[Start of Attachment]
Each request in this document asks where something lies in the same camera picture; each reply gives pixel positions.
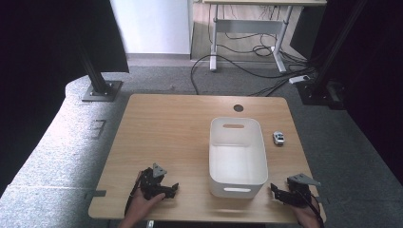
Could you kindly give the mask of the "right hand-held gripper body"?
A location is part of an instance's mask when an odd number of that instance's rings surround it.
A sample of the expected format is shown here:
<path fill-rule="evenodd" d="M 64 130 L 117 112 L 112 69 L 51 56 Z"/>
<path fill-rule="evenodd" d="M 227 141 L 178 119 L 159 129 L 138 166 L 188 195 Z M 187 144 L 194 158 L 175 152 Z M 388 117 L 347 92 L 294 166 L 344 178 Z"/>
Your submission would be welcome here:
<path fill-rule="evenodd" d="M 319 181 L 314 180 L 303 173 L 288 177 L 287 183 L 289 196 L 287 197 L 286 202 L 299 208 L 306 207 L 312 202 L 310 185 L 321 185 Z"/>

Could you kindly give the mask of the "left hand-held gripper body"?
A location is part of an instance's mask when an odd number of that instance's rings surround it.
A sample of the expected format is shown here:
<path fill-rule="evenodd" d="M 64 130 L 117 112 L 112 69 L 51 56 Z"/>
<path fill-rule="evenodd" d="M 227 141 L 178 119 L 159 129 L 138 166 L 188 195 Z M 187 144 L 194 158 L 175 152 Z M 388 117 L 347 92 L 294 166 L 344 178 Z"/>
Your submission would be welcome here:
<path fill-rule="evenodd" d="M 166 192 L 166 187 L 161 186 L 164 175 L 167 173 L 158 164 L 153 163 L 151 167 L 146 168 L 140 177 L 140 188 L 147 200 Z"/>

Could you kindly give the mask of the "white plastic bin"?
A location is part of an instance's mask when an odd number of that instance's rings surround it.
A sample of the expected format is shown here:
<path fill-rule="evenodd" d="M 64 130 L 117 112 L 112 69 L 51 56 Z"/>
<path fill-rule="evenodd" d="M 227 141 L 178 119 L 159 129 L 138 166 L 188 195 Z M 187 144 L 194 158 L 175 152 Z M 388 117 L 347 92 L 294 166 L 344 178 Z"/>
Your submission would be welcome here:
<path fill-rule="evenodd" d="M 209 187 L 219 198 L 252 199 L 268 180 L 259 122 L 218 117 L 210 124 Z"/>

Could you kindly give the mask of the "person's right hand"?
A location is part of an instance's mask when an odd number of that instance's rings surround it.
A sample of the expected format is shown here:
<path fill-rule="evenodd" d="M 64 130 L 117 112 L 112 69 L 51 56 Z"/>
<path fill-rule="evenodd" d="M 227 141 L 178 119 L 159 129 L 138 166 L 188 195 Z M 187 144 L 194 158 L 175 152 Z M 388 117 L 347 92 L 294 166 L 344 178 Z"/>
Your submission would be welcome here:
<path fill-rule="evenodd" d="M 297 222 L 303 228 L 324 228 L 324 223 L 318 218 L 318 215 L 320 214 L 320 207 L 314 196 L 311 196 L 311 203 L 314 209 L 312 209 L 310 206 L 305 208 L 291 206 L 291 210 L 297 218 Z"/>

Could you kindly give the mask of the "person's left hand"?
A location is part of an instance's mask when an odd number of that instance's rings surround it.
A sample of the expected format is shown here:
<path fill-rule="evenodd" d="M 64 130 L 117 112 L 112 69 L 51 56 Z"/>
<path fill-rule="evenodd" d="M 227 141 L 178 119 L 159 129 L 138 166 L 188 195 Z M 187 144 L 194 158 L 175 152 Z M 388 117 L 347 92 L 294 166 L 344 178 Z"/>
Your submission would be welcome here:
<path fill-rule="evenodd" d="M 152 199 L 145 199 L 142 190 L 137 187 L 131 193 L 131 202 L 125 214 L 125 219 L 144 219 L 160 201 L 164 199 L 165 194 L 161 193 Z"/>

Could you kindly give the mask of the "floor outlet cover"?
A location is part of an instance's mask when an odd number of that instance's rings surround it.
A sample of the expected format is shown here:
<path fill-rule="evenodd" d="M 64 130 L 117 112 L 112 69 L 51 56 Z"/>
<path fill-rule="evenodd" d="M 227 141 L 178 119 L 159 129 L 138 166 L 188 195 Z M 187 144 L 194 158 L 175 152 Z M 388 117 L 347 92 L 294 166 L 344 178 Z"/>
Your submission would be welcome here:
<path fill-rule="evenodd" d="M 94 120 L 89 127 L 89 137 L 99 139 L 105 128 L 106 120 Z"/>

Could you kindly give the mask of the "black metal stand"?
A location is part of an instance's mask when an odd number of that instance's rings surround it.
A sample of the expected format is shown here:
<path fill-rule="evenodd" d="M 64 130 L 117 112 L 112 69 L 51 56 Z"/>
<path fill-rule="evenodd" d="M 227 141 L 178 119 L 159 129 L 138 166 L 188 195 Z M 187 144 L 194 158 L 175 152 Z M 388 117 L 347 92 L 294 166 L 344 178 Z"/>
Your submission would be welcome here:
<path fill-rule="evenodd" d="M 76 47 L 80 61 L 86 75 L 89 77 L 90 86 L 82 97 L 83 102 L 114 102 L 121 90 L 122 81 L 106 80 L 93 58 L 89 55 L 80 38 L 76 40 Z"/>
<path fill-rule="evenodd" d="M 307 83 L 297 83 L 304 105 L 329 105 L 339 109 L 342 105 L 334 90 L 328 90 L 331 67 L 336 63 L 346 39 L 368 0 L 328 0 L 314 44 L 314 56 L 309 65 L 317 77 Z"/>

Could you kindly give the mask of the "white power strip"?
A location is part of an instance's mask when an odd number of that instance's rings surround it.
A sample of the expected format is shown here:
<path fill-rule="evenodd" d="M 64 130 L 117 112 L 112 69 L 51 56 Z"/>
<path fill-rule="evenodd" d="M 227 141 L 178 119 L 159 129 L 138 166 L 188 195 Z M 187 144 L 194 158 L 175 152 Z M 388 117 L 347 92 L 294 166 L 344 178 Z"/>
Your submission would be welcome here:
<path fill-rule="evenodd" d="M 300 75 L 300 76 L 290 78 L 289 83 L 293 85 L 293 84 L 296 84 L 296 83 L 309 81 L 310 79 L 311 78 L 308 75 Z"/>

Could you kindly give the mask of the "black curtain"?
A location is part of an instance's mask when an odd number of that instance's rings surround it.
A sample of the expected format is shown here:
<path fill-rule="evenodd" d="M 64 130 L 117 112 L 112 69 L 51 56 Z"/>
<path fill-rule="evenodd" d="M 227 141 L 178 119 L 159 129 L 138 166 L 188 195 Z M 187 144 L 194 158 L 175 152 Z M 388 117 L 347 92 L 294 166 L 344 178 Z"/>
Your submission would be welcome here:
<path fill-rule="evenodd" d="M 0 0 L 0 195 L 87 64 L 128 71 L 111 0 Z"/>
<path fill-rule="evenodd" d="M 339 109 L 403 184 L 403 0 L 368 0 L 331 75 Z"/>

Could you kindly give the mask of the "white panel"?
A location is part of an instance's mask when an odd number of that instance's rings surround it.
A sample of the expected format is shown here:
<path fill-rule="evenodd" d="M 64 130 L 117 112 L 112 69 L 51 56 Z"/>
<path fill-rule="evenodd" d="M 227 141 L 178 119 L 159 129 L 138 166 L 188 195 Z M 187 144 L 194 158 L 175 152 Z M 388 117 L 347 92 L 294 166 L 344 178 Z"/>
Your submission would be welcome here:
<path fill-rule="evenodd" d="M 110 0 L 125 52 L 191 53 L 193 0 Z"/>

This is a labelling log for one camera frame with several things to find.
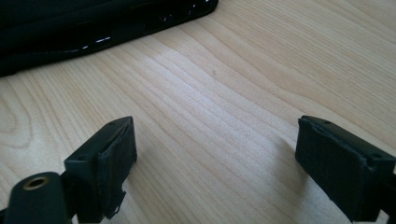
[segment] black plastic bracket
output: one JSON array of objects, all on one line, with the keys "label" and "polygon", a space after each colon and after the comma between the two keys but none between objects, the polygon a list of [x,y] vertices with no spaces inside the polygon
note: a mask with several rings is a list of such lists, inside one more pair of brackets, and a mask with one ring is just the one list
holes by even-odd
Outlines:
[{"label": "black plastic bracket", "polygon": [[70,155],[62,175],[29,176],[12,190],[0,223],[98,223],[120,210],[122,183],[136,162],[132,117],[109,122]]},{"label": "black plastic bracket", "polygon": [[295,157],[350,221],[396,217],[396,158],[325,120],[299,119]]}]

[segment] black plastic part
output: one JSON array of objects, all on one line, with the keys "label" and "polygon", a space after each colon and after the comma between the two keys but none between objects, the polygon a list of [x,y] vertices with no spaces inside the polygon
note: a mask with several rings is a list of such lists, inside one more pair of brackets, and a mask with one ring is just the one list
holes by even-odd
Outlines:
[{"label": "black plastic part", "polygon": [[132,117],[109,122],[64,161],[66,183],[75,183],[75,207],[79,222],[112,218],[125,196],[122,182],[137,159]]},{"label": "black plastic part", "polygon": [[[63,19],[59,25],[51,24],[54,31],[35,40],[30,36],[12,49],[2,52],[0,49],[0,77],[12,75],[19,70],[37,66],[42,63],[52,63],[90,54],[101,49],[107,49],[119,43],[150,35],[169,27],[191,21],[215,10],[219,0],[157,0],[157,1],[124,1],[129,6],[119,9],[117,13],[104,10],[92,13],[91,17],[78,16]],[[0,44],[9,42],[0,37]]]},{"label": "black plastic part", "polygon": [[58,174],[32,175],[12,189],[4,223],[65,224],[68,222],[62,180]]},{"label": "black plastic part", "polygon": [[396,191],[384,189],[394,187],[393,156],[325,119],[302,116],[299,125],[297,162],[350,221],[376,221],[381,208],[395,215]]}]

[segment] wood grain
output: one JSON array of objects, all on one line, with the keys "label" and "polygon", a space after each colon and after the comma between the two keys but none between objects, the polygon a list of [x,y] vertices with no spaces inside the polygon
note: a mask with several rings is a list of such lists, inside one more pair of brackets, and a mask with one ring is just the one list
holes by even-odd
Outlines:
[{"label": "wood grain", "polygon": [[348,223],[294,159],[297,119],[329,119],[396,156],[395,11],[220,0],[200,20],[0,78],[0,205],[133,116],[138,162],[103,223]]}]

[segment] wooden table
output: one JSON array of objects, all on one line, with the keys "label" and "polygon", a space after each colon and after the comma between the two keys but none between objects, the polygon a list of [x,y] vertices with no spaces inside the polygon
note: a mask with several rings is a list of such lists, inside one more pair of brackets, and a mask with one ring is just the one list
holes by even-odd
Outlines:
[{"label": "wooden table", "polygon": [[395,11],[220,0],[200,20],[2,77],[0,205],[133,116],[138,161],[103,223],[349,223],[295,161],[297,119],[331,120],[396,156]]}]

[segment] table surface
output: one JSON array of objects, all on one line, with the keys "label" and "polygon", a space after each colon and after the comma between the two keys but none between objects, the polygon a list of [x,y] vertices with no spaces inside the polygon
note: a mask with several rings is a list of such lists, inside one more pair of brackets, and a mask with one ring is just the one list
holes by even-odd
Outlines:
[{"label": "table surface", "polygon": [[133,116],[138,161],[103,223],[349,223],[295,161],[297,120],[328,119],[396,156],[395,11],[220,0],[199,20],[2,77],[0,205]]}]

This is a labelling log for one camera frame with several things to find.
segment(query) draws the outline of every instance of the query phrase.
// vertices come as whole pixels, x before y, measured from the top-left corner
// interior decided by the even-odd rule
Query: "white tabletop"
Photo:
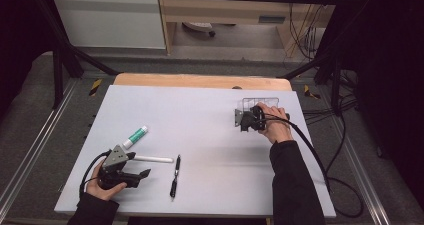
[[[142,156],[181,155],[174,201],[169,196],[175,163],[129,161],[124,172],[151,168],[138,188],[114,197],[118,212],[135,216],[271,217],[270,142],[234,127],[234,109],[243,98],[278,97],[279,105],[310,140],[295,92],[112,85],[81,150],[55,211],[72,214],[78,188],[91,161],[137,129],[149,132],[129,152]],[[314,181],[326,217],[335,217],[321,171],[306,144],[293,131]]]

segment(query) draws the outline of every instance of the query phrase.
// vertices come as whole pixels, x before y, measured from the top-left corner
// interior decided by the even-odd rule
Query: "sleeve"
[[[84,193],[68,225],[112,225],[119,204]]]
[[[321,204],[296,141],[274,143],[270,159],[274,224],[325,224]]]

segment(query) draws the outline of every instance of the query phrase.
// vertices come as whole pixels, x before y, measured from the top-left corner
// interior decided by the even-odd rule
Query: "pen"
[[[178,173],[180,172],[180,163],[181,163],[181,156],[178,155],[177,164],[175,165],[174,180],[172,181],[171,192],[169,193],[172,199],[175,198],[175,193],[177,191],[177,178],[178,178]]]

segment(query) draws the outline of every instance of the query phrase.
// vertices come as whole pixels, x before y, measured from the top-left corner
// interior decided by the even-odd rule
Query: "floor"
[[[120,71],[140,73],[190,73],[208,75],[237,75],[275,77],[285,74],[305,63],[301,55],[287,58],[279,42],[275,27],[214,24],[216,36],[187,30],[181,24],[177,27],[174,50],[171,55],[143,51],[126,58],[100,56],[98,60]],[[100,73],[84,64],[86,73],[81,79],[67,79],[68,88],[73,88],[60,113],[52,111],[53,77],[51,57],[41,56],[34,61],[33,68],[23,89],[13,101],[8,114],[0,124],[0,166],[2,176],[0,189],[3,191],[0,210],[3,224],[66,224],[69,216],[53,211],[60,195],[61,186],[66,182],[85,136],[95,120],[95,115],[114,77]],[[317,86],[313,82],[315,69],[305,72],[291,81],[298,92],[304,113],[328,108],[326,94],[329,86]],[[95,96],[88,96],[98,78],[102,83]],[[305,85],[315,96],[305,96]],[[349,89],[342,89],[348,95]],[[43,127],[49,116],[59,116],[50,130]],[[307,117],[308,129],[314,147],[324,164],[335,154],[341,132],[338,118]],[[376,146],[367,126],[361,118],[360,109],[351,108],[344,113],[348,143],[354,147],[361,164],[371,181],[383,211],[391,224],[424,224],[424,213],[398,175],[390,160],[378,158]],[[37,137],[42,130],[48,130],[45,137]],[[27,154],[36,154],[28,167],[20,167],[22,161],[31,160]],[[360,191],[354,169],[345,147],[336,159],[330,175],[347,182]],[[332,199],[335,207],[349,214],[359,210],[355,194],[339,184],[332,184]],[[327,219],[329,224],[378,224],[373,211],[365,204],[364,212],[358,218],[338,214]],[[126,217],[117,217],[117,223]]]

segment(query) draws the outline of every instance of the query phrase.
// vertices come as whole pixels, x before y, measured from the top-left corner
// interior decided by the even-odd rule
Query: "human hand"
[[[262,111],[265,114],[270,114],[270,115],[288,120],[284,108],[277,108],[277,107],[270,108],[263,103],[258,103],[257,105],[260,108],[262,108]],[[265,118],[272,118],[272,116],[265,115]],[[262,130],[262,131],[259,130],[258,132],[264,135],[265,137],[267,137],[272,144],[274,144],[275,142],[280,143],[284,141],[293,140],[293,137],[290,131],[290,125],[283,121],[277,121],[277,120],[266,121],[265,130]]]
[[[122,191],[127,186],[127,184],[123,182],[116,185],[115,187],[111,189],[108,189],[108,190],[102,189],[99,186],[100,179],[98,175],[99,175],[99,171],[103,162],[104,160],[101,161],[99,164],[97,164],[97,166],[94,168],[93,174],[91,175],[91,180],[87,184],[87,193],[99,199],[102,199],[104,201],[109,201],[113,196],[115,196],[115,194]]]
[End of Attachment]
_Your instructions_
The expected answer is a copy of each line above containing "person".

_Finished task_
Could you kindly give the mask of the "person's right hand"?
Could you kindly give the mask of the "person's left hand"?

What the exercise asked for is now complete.